++++ Supplied records ++++

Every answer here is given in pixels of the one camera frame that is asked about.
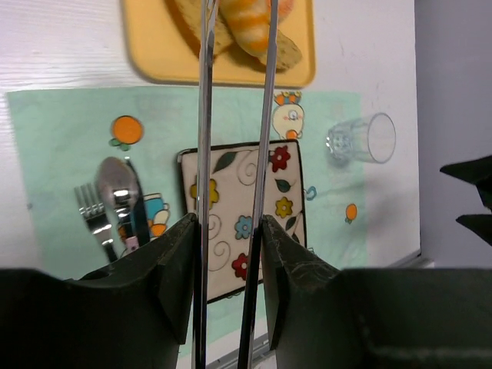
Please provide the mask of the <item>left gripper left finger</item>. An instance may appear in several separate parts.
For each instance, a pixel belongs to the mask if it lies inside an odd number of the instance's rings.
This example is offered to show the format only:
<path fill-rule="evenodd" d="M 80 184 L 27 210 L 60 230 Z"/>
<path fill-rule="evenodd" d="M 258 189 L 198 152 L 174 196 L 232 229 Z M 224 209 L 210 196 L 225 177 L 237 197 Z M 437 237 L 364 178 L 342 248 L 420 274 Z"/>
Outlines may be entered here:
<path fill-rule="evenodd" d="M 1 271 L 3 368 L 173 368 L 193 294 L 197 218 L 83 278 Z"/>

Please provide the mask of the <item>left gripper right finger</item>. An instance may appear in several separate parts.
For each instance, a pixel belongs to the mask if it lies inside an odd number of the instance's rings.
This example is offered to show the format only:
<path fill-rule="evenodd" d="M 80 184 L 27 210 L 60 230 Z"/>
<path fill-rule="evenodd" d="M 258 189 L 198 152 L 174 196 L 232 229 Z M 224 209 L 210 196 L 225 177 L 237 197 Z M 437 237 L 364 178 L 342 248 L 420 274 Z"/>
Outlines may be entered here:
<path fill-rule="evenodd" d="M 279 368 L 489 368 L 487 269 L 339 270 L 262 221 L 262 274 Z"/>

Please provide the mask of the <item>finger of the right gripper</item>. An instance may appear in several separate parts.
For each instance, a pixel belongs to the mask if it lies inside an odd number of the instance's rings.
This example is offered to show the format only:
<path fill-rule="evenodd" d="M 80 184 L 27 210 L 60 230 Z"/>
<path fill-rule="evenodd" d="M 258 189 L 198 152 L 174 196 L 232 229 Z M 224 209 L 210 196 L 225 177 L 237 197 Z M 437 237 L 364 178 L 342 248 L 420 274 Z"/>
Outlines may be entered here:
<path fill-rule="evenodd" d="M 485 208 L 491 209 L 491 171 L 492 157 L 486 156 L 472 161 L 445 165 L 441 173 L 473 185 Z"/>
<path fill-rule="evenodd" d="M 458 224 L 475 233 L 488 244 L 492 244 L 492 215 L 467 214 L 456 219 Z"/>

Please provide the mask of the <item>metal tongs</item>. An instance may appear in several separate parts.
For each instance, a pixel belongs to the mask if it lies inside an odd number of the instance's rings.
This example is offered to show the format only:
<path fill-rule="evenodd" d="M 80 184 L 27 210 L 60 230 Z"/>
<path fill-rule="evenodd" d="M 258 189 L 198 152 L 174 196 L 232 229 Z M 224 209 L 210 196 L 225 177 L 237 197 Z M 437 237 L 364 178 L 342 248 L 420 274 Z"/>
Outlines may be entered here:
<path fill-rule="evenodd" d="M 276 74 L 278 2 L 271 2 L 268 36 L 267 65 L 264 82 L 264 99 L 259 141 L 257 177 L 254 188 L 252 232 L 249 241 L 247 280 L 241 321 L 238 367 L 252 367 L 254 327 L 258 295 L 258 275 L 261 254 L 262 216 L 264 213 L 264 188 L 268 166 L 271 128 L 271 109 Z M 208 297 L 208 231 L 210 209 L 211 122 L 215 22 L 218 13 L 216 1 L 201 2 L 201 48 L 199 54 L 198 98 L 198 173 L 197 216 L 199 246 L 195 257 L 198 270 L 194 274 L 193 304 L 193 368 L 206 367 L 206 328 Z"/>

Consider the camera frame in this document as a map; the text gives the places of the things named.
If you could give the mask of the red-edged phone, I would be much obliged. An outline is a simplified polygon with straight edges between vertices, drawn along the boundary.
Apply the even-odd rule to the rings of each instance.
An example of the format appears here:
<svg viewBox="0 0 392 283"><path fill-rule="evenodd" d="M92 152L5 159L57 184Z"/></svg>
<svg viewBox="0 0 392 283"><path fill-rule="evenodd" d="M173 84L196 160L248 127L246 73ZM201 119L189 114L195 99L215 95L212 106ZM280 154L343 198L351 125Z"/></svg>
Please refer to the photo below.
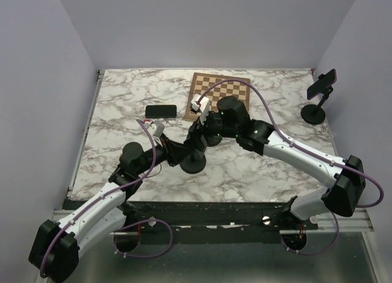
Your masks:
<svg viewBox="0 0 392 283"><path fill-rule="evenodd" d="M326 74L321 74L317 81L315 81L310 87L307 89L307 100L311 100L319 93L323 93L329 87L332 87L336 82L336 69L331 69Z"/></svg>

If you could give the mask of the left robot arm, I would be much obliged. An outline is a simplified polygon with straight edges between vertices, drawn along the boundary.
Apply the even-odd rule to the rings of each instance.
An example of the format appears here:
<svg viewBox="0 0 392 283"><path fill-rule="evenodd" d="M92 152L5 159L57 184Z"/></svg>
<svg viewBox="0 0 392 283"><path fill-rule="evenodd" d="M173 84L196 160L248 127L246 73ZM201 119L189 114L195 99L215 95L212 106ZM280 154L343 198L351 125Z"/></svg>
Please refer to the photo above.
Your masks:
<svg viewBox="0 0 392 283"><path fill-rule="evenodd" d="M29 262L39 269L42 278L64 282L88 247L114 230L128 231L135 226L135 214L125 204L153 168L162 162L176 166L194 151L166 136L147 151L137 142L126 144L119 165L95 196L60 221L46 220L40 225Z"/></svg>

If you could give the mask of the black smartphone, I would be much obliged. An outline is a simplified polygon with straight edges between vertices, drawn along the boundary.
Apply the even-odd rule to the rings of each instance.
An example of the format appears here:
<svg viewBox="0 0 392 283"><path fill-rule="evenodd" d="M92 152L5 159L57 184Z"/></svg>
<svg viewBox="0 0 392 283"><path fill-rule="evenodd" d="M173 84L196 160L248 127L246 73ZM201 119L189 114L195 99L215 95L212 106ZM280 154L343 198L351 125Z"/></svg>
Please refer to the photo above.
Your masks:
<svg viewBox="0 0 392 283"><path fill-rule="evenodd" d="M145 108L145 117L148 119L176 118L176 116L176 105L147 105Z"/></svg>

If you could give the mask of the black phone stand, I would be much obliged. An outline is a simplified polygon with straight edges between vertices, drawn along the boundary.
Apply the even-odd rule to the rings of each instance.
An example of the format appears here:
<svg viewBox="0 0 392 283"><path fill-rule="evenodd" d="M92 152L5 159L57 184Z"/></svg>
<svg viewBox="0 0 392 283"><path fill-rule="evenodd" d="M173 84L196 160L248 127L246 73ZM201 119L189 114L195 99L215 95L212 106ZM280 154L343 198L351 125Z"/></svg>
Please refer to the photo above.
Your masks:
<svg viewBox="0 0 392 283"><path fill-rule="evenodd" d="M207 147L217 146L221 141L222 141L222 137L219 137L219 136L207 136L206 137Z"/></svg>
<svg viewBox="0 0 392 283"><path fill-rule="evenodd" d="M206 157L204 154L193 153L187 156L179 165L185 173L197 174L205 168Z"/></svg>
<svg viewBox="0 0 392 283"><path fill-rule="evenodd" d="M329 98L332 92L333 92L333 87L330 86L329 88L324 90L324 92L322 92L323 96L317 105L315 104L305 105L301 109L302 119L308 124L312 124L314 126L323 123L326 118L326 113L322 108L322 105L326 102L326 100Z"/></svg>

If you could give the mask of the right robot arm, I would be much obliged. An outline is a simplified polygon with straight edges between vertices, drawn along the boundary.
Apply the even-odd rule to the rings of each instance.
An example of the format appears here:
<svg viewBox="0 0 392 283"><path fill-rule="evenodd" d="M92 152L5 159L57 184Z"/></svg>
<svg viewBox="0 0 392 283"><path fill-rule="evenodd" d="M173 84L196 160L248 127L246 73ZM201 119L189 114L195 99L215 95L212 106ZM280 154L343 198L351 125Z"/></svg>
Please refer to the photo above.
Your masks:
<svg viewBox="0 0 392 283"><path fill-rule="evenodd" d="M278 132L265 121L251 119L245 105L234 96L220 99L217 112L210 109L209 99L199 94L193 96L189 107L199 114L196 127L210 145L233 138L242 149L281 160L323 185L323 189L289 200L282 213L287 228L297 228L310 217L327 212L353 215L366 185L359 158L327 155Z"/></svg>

++++

Problem to solve:
Go through the records above. Copy each line in which the string "camera" appears.

Solution to this problem:
Every answer here is given in pixels of the one camera frame that is asked about.
Consider the camera frame in this document as a map; the text gives the places of the things named.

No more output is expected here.